No congregational prayers were offered at Srinagar's Jamia Masjid – the grand mosque of Kashmir – for the 17th consecutive Friday since the Centre announced abrogation of Article 370 provisions on August 5 this year, officials said.
Even though the movement of public, private and transport vehicles was less on Friday compared to the previous day, shops and business establishments remained open till noon in most parts of Kashmir Valley and in some areas in the Civil Lines till late afternoon, they said.
While there was a semblance of normalcy in the Kashmir valley over the past few weeks, a fresh shutdown started on Wednesday last week as posters threatening shopkeepers and public transport operators appeared at some places.

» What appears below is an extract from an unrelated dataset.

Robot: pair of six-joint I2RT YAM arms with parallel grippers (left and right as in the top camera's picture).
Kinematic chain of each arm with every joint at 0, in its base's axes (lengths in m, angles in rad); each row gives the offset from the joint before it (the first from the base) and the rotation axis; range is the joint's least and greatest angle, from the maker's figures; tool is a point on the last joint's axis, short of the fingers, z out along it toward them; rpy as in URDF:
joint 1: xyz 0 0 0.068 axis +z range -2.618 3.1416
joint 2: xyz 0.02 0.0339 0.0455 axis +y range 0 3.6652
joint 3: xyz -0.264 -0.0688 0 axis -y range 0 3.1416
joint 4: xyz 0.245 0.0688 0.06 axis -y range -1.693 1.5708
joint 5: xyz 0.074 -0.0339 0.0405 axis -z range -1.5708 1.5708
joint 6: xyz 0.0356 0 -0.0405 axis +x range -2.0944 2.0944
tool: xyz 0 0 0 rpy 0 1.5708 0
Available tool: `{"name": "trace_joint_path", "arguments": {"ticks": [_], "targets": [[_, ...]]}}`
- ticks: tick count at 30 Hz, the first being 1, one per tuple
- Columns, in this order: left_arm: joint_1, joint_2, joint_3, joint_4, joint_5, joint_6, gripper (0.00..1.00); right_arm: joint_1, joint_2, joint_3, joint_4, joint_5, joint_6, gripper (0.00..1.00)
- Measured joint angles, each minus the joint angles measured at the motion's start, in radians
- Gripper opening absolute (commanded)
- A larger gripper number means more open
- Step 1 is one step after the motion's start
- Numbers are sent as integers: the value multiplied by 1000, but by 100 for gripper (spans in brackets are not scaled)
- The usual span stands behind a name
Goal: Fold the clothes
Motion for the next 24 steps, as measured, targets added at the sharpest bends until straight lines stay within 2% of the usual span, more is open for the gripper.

The mosque in Nowhatta area in downtown Srinagar -- the old city area -- has been closed for prayers for nearly four months, officials said.
People were barred from offering Friday prayers at the grand mosque after the Centre's decision to abrogate the special provisions for Jammu and Kashmir given under Article 370 of the constitution as authorities apprehended that vested interests might exploit the large gatherings at the mosque to fuel protests.
The officials said pre-paid mobile phones and Internet services continued to remain suspended. Separatists remained in preventive custody while the mainstream leaders, including former chief ministers Omar Abdullah and Mehbooba Mufti, have been either detained or placed under house arrest.
The government has also detained former chief minister and sitting Lok Sabha MP from Srinagar Farooq Abdullah under the controversial Public Safety Act, a law enacted by his father and National Conference founder Sheikh Mohammad Abdullah in 1978 when he was the chief minister.